Na peça Henrique VI, de Shakespeare, um rebelde assustadoramente chamado Dick, o Açougueiro, diz: “A primeira coisa que faremos vamos matar todos os advogados”. Mas espere – não precisamos de advogados para salvaguardar o Império da Lei (ou Estado de Direito) e defender a justiça? Em seus ensaios sobre justiça, o filósofo Chaim Perelman se propôs a “analisar cientificamente o conceito de justiça”. Seu objetivo era “distinguir a variedade de seus significados e usos”, revelando a ambiguidade e a confusão conceitual que permeia a busca por justiça. Ele observou que, apesar da crença na justiça sob a lei, os advogados tradicionalmente viam a justiça simplesmente como “conformidade com a lei”. Em sua opinião, “não violar a lei é a forma aceita de implementar a justiça”.
Mas e se a própria lei for injusta? Portanto, os filósofos preocupados com a justiça duvidavam da capacidade dos advogados de responder a essas questões abstratas “superiores”. Perelman observa que, embora ambos os lados de uma disputa legal possam genuinamente querer que a justiça seja feita, muitas vezes “os campos opostos simplesmente não têm a mesma concepção de justiça”. Ele explica,
“… É um fato inegável que a justiça tem muitas facetas, dependendo das teses das partes em conflito. Por milhares de anos, em conflitos públicos e privados, em guerras e revoluções, em ações judiciais e em confrontos de interesses, os antagonistas declararam e tentaram provar que a justiça estava do seu lado. E assim a noção parece inextricavelmente confusa.”

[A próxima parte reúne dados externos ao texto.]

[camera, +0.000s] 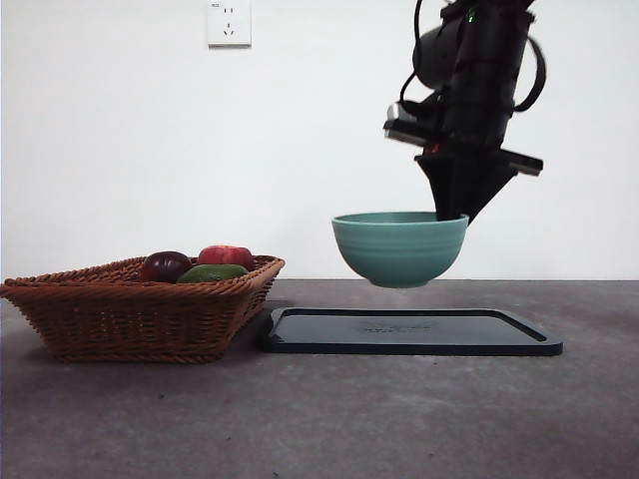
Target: Pick up the wifruite, put it on the bowl, pick up the plate, put it on desk
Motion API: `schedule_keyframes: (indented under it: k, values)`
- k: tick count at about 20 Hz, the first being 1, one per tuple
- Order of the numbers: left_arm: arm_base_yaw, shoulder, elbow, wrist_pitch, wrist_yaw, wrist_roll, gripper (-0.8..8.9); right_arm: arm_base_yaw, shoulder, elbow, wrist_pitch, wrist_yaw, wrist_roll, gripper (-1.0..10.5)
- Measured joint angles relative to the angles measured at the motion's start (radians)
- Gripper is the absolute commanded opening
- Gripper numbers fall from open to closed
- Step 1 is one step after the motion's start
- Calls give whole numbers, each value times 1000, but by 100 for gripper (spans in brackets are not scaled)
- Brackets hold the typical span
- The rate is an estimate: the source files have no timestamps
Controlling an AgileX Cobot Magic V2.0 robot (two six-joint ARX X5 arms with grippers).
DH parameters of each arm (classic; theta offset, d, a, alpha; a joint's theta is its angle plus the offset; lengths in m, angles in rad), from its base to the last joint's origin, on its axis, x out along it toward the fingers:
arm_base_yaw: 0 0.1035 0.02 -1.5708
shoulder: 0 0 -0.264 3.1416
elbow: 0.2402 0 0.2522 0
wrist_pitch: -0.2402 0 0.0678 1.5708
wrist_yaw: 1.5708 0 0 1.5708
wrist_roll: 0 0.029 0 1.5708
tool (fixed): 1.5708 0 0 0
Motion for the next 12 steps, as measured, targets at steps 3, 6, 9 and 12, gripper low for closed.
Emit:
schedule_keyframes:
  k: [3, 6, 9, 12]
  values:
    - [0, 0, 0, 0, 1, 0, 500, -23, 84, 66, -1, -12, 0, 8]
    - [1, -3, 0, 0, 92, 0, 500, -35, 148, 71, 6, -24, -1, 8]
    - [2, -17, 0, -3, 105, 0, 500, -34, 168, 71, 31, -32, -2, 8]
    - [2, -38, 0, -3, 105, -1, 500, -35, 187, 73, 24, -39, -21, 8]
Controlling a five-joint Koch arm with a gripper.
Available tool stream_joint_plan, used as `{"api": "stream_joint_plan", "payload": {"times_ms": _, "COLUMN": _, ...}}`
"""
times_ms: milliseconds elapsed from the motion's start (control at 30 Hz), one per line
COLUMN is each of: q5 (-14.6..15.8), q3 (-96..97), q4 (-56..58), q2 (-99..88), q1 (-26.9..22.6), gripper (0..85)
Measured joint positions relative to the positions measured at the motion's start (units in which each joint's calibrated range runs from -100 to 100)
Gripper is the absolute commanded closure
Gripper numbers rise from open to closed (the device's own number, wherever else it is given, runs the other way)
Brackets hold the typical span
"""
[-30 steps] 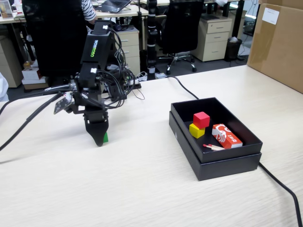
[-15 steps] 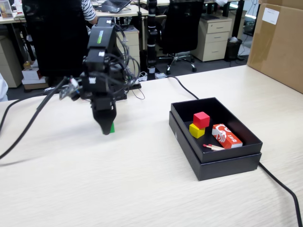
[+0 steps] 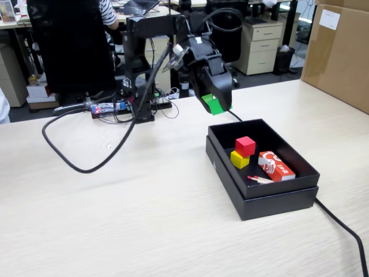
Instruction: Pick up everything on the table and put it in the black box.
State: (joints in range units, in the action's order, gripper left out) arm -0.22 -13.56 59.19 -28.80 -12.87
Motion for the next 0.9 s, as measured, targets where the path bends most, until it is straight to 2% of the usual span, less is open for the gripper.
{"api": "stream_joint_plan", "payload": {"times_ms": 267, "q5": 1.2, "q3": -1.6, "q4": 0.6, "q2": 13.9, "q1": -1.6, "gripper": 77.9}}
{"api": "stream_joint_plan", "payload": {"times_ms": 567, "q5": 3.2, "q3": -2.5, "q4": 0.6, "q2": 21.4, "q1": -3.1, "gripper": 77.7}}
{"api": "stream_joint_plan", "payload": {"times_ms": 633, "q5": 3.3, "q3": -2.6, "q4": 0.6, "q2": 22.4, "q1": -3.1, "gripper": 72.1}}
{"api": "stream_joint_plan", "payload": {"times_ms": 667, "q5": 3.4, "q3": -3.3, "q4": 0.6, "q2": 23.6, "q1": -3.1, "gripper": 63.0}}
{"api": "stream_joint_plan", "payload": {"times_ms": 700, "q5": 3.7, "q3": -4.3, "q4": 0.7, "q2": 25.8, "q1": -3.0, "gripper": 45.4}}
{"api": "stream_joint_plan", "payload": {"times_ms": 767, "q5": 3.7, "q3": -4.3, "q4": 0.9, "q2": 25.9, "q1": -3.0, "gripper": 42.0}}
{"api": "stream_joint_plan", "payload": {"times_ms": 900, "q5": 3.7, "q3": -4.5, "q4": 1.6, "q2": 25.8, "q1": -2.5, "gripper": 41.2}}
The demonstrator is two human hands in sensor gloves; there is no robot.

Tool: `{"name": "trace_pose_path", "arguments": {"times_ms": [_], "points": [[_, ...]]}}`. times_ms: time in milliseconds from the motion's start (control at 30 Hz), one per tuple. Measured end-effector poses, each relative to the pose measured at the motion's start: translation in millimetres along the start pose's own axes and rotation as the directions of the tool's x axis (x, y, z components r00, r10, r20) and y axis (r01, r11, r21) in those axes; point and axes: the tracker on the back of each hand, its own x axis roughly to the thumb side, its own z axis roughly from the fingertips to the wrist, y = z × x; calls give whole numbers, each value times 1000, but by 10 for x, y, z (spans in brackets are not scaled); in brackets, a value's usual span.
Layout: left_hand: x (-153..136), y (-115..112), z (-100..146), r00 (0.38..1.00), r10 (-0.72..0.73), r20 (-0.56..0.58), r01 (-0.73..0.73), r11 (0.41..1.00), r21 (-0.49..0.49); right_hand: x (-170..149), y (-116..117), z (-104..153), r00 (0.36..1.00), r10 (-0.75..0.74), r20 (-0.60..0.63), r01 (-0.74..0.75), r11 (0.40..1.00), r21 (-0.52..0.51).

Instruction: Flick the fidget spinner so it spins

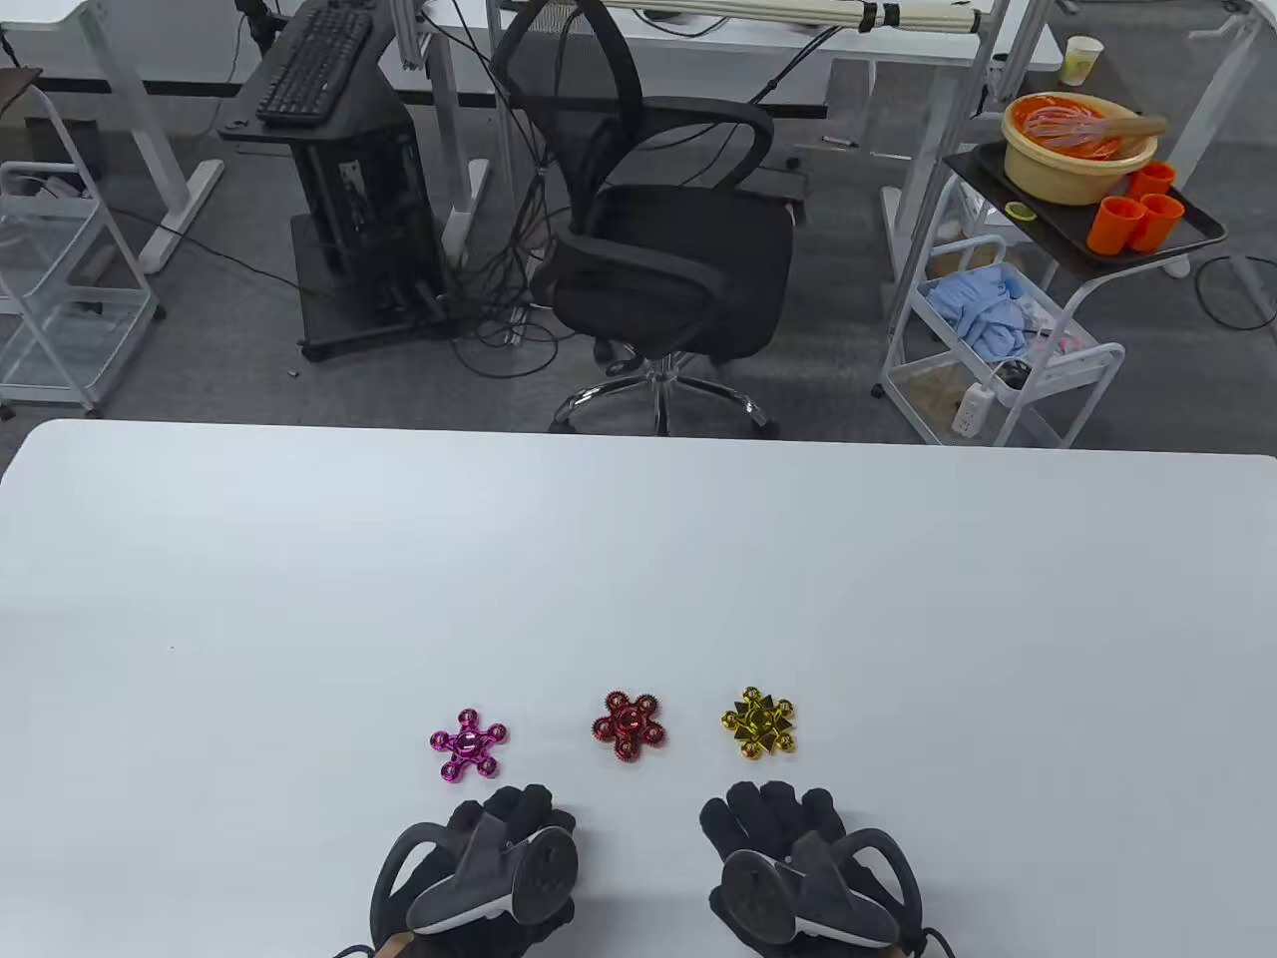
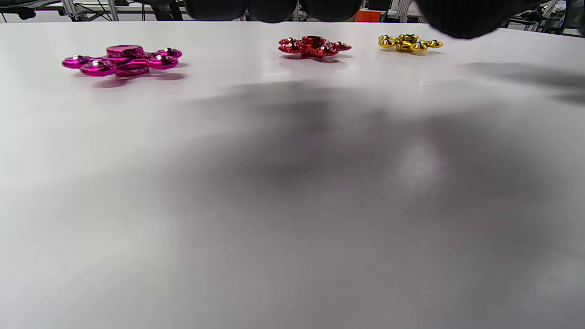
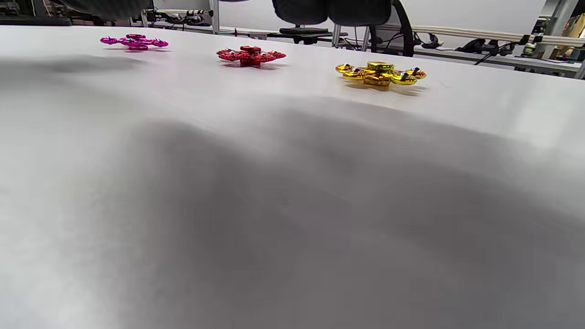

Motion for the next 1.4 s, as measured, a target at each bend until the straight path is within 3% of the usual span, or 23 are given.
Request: {"name": "trace_pose_path", "arguments": {"times_ms": [1400], "points": [[26,-33,-7,1000,-14,0,14,1000,-24,55,-28,50,1000,3,24,-3,1000,-1]]}}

O ponto de Perelman é bem elaborado. Por essa mesma razão, os tribunais de direito comum evitaram se referir a noções amorfas de “justiça” ao resolver disputas. A lei deveria ser encontrada na legislação ou no estudo de casos anteriores, não filosofando sobre o que pode parecer “justo” para um observador. Para os juristas da tradição liberal clássica, basta que as regras legais sejam claras e previsíveis para que as pessoas possam organizar suas vidas de acordo. Caso surjam disputas, o papel do juiz é aplicar as regras corretamente para garantir o resultado correto entre as partes na disputa específica.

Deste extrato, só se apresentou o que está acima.